Incremental Compilation
For large codebases, re-parsing every file on each compile is wasteful. vectorless-code uses per-file SHA-256 hashing and a two-tier cache to skip unchanged files entirely.
The Problem
A mid-size project might have 5,000 source files. Full AST parsing at ~10ms per file takes ~50 seconds. But in a typical edit session, maybe 5 files changed. Re-parsing all 5,000 files to index 5 changes is 1,000x more work than necessary.
Solution: Hash + Cache
First compile:
scan all files → hash → parse all → build raw_nodes → compile
Subsequent compiles:
scan all files → hash → detect changes
├─ 5 changed files → parse → build raw_nodes (fresh)
└─ 4,995 unchanged files → reuse cached raw_nodes
merge → compile
Hash Computation
Each file's content is SHA-256 hashed during the scan pass. The hash is deterministic — same content always produces the same hash, regardless of file metadata.

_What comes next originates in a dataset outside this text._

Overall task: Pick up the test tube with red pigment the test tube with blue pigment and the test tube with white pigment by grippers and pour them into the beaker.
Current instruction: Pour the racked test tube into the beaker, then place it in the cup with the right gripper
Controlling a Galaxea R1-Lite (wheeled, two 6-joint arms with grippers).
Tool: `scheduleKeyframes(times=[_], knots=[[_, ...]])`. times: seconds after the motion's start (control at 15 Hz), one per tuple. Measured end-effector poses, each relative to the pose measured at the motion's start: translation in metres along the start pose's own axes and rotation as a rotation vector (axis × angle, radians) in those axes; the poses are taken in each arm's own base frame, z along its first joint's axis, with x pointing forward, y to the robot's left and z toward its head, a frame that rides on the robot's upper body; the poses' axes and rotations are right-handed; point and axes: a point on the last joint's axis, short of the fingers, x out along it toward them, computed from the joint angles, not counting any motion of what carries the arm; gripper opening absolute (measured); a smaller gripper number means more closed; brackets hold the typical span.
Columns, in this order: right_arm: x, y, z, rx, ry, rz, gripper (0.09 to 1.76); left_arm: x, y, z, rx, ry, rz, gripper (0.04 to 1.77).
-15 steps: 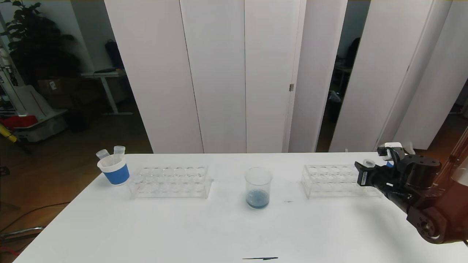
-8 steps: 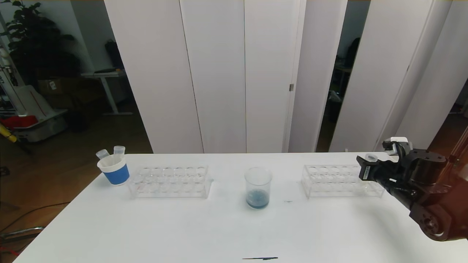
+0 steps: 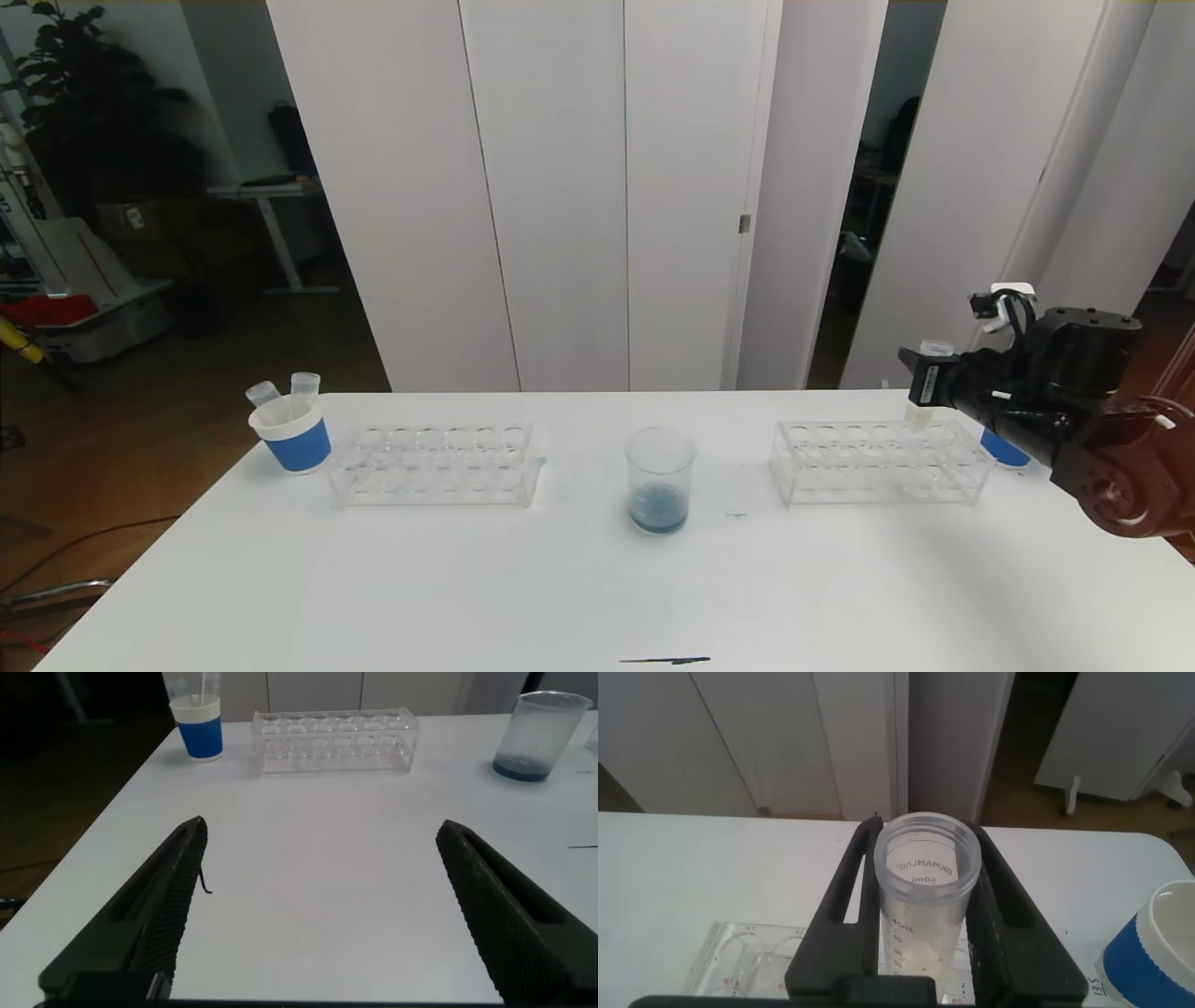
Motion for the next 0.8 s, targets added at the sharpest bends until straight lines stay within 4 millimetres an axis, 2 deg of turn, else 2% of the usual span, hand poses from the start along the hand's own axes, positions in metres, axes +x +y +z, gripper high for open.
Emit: scheduleKeyframes(times=[0.27,0.53,0.67,0.8], knots=[[0.014,0.026,0.051,-0.013,0.013,0.104,0.6,0.0,0.0,0.0,0.0,0.0,-0.001,1.75],[0.025,0.071,0.098,-0.041,-0.068,0.282,0.6,0.0,0.0,0.0,0.0,0.0,-0.001,1.75],[0.031,0.1,0.105,-0.114,-0.116,0.379,0.6,0.0,0.0,0.0,0.0,0.0,-0.001,1.75],[0.033,0.126,0.099,-0.19,-0.126,0.451,0.6,0.0,0.0,0.0,0.0,0.0,-0.001,1.75]])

current_hashes[rel] = hashlib.sha256(content.encode("utf-8")).hexdigest()
Change Detection
Comparing current hashes against the previous compile's hashes produces three sets:
- Changed or new — hash differs or file didn't exist before → needs parsing
- Unchanged — hash matches → reuse cached raw_nodes
- Removed — file existed before but not now → exclude from output
Two-Tier Cache
The cache stores two files in .vectorless_code/cache/:
| File | Content | Purpose |
|---|---|---|
hashes.json | {rel_path: sha256_hex} | Change detection |
parsed_nodes.json | {rel_path: [raw_nodes]} | Skip re-parsing unchanged files |
On incremental compile:
- Load
hashes.jsonandparsed_nodes.jsonfrom previous run - Scan all files, compute current hashes
- For changed files: parse with AST, build fresh raw_nodes
- For unchanged files: load raw_nodes from
parsed_nodes.json - Merge, sort by path, compile
Performance Impact
| Scenario | Files | Changed | Parsing Time |
|---|---|---|---|
| First compile | 5,000 | 5,000 | ~50s |
| Incremental (5 changes) | 5,000 | 5 | ~0.5s |
| Incremental (0 changes) | 5,000 | 0 | ~0s |
The scan pass (read + hash) still touches every file, but this is I/O-bound and fast compared to AST parsing. The expensive work — tree-sitter parsing — only runs on changed files.
Cache Consistency
When is cache invalidated?
- File content changes — hash mismatch triggers re-parse
- File removed — excluded from merged output
- New file added — no previous hash, treated as changed
What about parser upgrades?
If SPLITTABLE_NODE_TYPES changes (e.g., adding a new node type to extract), the cache still contains raw_nodes built with the old configuration. To force a full re-parse:
rm -rf .vectorless_code/cache/
vcc compile
When does cache get saved?
Cache is written after a successful compile. If the compile fails (e.g., API error), the cache is not updated — the next compile will retry with the same cache state.
Implementation Detail
The scan-then-parse separation is intentional:
# Step 1: Scan (cheap, I/O-bound)
current_hashes, stats, content_map = _scan_files(files, root)
# Step 2: Parse only changed files (expensive, CPU-bound)
changed = [p for p, h in current_hashes.items() if prev_hashes.get(p) != h]
for rel in changed:
nodes = parse_file(rel, content_map[rel], lang)
fresh_raw[rel] = build_raw_nodes([(rel, lang, nodes)])
# Step 3: Merge with cached
for rel in unchanged:
merged_raw[rel] = cached_raw[rel]
content_map holds file contents in memory during the scan pass and is released (del content_map) after parsing completes. For large codebases, this means peak memory is roughly the sum of all file contents — acceptable because file contents are strings that Python can manage efficiently, and they're freed before the compile step which has its own memory profile.